Government cloud adoption may make security easier

As the cybersecurity environment becomes more complicated, federal IT professionals are seeing the cloud as more of an ally than a potential threat. The biggest challenge is to make sure that security training keeps pace with cloud technology adoption.

This past May, a breakfast briefing on cybersecurity was held at the International Spy Museum in D.C. The briefing brought together a panel of speakers from various agencies: 

• Leslie Perkins, deputy chief technology officer, Air Force;
• Sally Holcomb, deputy chief information officer, National Security Agency/Central Security Agency (NSA/CSS); and
• Mark Kneidinger, director, Federal Network Resilience, U.S. Department of Homeland Security (DHS)

These government IT leaders revealed how they’re safeguarding their agencies in an era of emerging threats, and also shared success stories and their biggest challenges for staying ahead of the threats.

Security is easier in the cloud

According to NSA’s Holcomb, security is easier to manage in the cloud, especially with the advent of attribute-based access control (ABAC) procedures. ABAC, Holcomb said, can protect data down to a tiny granularity, sharing it with only certain individuals. This type of control isn’t possible in a normal data repository and legacy environment.

“You gain that precision of security that enables better discipline and practice. We embraced the cloud eagerly because of that,” Holcomb said.

NSA is also using the cloud for data analysis. “We have far better visibility on humans and machines and what’s happening in our world because we’re using the power of the cloud to understand what’s happening and to define these anomalies and act on them. We’ve never been able to do that before,” said Holcomb.

That’s not necessarily true across the board, however; skill sets still need to be developed to properly implement cybersecurity in the cloud.

The Air Force’s Perkins commented that she doesn’t have enough people who know how to implement cybersecurity in a program for a cloud environment. She wants to be able to give them the tools that incorporate not only the differences in the cloud environment but in getting those cybersecurity measures built-in “without having them get PhDs in cybersecurity. We want them to focus on the things that they’re supposed to be doing,” Perkins said.

In terms of best practices, Perkins said the Air Force is investing brainpower into identity management and access management in a way that’s not dependent on one factor.

“For example,” she said, “how do I use biometric information, regardless of what platform I’m on?” The service is also looking at how applications interact with platforms, to ensure that applications are accessing the data they need to and being provided to the people who need it.

These changes across agencies represent a “mindset shift” from cybersecurity as the sole responsibility of the CIO or CISO, said DHS’ Kneidinger. “It’s really the entire workforce” that’s responsible, he said.

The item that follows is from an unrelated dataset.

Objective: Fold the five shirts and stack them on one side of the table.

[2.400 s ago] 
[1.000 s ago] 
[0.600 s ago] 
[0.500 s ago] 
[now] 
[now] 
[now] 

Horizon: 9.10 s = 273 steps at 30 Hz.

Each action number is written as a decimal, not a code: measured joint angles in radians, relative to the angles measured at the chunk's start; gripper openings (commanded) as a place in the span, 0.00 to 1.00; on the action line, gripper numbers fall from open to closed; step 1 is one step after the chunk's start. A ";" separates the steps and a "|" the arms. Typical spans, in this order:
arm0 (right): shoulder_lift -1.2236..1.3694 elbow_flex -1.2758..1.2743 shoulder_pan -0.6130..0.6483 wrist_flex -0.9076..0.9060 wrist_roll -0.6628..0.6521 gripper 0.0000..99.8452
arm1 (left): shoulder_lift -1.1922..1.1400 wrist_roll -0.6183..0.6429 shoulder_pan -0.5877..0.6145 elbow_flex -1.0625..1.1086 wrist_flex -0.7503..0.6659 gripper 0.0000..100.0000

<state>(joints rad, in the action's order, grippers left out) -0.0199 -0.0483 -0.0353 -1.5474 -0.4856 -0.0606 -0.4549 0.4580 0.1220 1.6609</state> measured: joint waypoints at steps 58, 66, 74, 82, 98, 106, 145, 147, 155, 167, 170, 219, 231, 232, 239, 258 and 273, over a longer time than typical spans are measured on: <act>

DHS is working with mission owners and new political appointees — especially deputy secretaries — across government, because these executives often control the IT budgets, Kneidinger said. The education process extends not only to why cybersecurity is important but where it needs to be applied and the implications for when it’s not being applied. “Awareness is critical and we’re really pushing that aggressively,” he said.

Future investments focus on shared services

In terms of how government must work with industry, the next four or so years will include major investment in leveraging shared services applications in the cloud. Government needs to be smart in assessing and moving those applications forward. At the same time, the panelists agreed, it’s important not to forget about risk, transparency and responsibility at the CIO and CISO level.

“As we’re moving closer to the cloud and shared services, I still think there’s a maturity that we need to work together on to achieve,” said Kneidinger.

It’s challenging for agencies to move forward to the cloud and shared services, given staff freezes and budget constraints. Agencies need to look at prioritizing items that are duplicative and legacy applications. Are there opportunities for small agencies with stretched IT staffs to move applications to the cloud? “It’s a balancing act for agencies but there’s an opportunity to also look at where they can be more efficient and make major changes given the various executive orders and things coming down so we can leverage what we do have more effectively,” Kneidinger said.

Perkins noted that spending money comes down to where colleagues are making investments, and whether they’re willing to share. “One of the big problems is spending $1 million on a solution for a $10 threat,” she said. If military branches each take a piece of an overall IT issue, they can utilize leveraged resources to the best effect for all.

Successful implementation of the cloud in the government is a complicated balancing act that combines knowing the environment, knowing technology, and knowing what people can do with that technology — both in terms of capability and secure authorization.

As Perkins put it, “It’s not one thing; it’s a layered approach.”